2. Ether Bridge: \[2 HOC_6H_4CH_2OH \rightarrow (HOC_6H_4)2O + H_2O\]  PF Resin

Here, the diphenol a.k.a \[(HOC_6H_4)2CH_2\] is also known as "dimer". Also, we call it the bisphenol F.

The bisphenol F is a crucial monomer in epoxy resin production. Further, Bisphenol-F links generate tri- and tetra-and higher phenolic oligomers.

Phenol Formaldehyde Resin Applications

Phenol formaldehyde Resin has several uses in industry.  Besides this, it possesses the following applications:

1. In-Circuit Board Preparation

Phenolic resins are primarily used for making circuit boards like PCB.

Further, we find the applications of phenolic resins in Electrical equipment.  

2. Day-to-Day Applications

Also, it is needed in the following areas:

• Caps

• Handles

• Buttons

• Radio cabinets

• Furniture

• Knobs

• Vacuum cleaner

• Cameras

• Ashtrays

• Engine ignition equipment

We also find its use in Laminated Materials like Laminated sheets, rods, and tubes, made in great variety from fabric, paper, wood veneers, etc impregnated with phenolic resins providing a variety of materials of widely differing properties.

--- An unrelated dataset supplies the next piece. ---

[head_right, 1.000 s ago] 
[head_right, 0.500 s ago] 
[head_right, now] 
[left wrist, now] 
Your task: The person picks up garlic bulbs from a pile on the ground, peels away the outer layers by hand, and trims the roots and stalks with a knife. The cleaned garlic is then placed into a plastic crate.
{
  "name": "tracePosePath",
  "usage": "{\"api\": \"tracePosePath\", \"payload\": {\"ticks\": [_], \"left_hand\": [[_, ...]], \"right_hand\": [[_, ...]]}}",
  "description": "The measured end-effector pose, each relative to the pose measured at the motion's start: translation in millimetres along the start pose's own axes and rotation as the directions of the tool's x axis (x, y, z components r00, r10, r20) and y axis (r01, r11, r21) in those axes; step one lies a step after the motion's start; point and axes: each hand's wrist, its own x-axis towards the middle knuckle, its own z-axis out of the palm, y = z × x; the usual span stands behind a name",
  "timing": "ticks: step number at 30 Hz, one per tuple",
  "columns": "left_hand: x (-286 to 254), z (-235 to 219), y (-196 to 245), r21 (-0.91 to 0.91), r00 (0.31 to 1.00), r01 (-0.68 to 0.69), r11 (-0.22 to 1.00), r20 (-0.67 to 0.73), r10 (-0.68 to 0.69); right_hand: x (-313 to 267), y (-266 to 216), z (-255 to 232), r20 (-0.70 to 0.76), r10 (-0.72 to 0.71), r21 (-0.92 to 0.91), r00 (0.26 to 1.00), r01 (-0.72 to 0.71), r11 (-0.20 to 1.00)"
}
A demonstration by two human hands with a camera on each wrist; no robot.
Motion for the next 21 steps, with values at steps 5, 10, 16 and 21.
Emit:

Industrial Applications of Phenol Formaldehyde Resin

In industrial practice, the two basic methods are used for transforming the polymer into useful resins:

1. First Method

An excess of formaldehyde is made to react with phenol in the presence of a base catalyst in water solution to produce a low-molecular-weight prepolymer called a resole.

Here, the resole frequently found in liquid form or solution, is cured to a solid thermosetting network polymer.

For instance, compressing it between layers of wood veneer, and therefore, heating this assembly under pressure to form plywood.

2. Second Method

This method involves the reaction of formaldehyde with an excess of phenol, in the presence of an acid catalyst.

The second process produces a solid prepolymer known as novolac (or novolak).

Here, novolak resembles the final polymer; however, it has a much lower molecular weight and is still thermoplastic. It means that we can soften it by reheating without undergoing chemical decomposition.

The curing process can be accomplished by grinding the novolac to a powder, therefore, mixing it with fillers such as wood flour, minerals, or glass fibres. Further, heating the mixture in a pressurized mold.

To obtain a thermosetting resin, novolacs need additional formaldehyde or, more commonly, compounds that decompose into formaldehyde upon heating.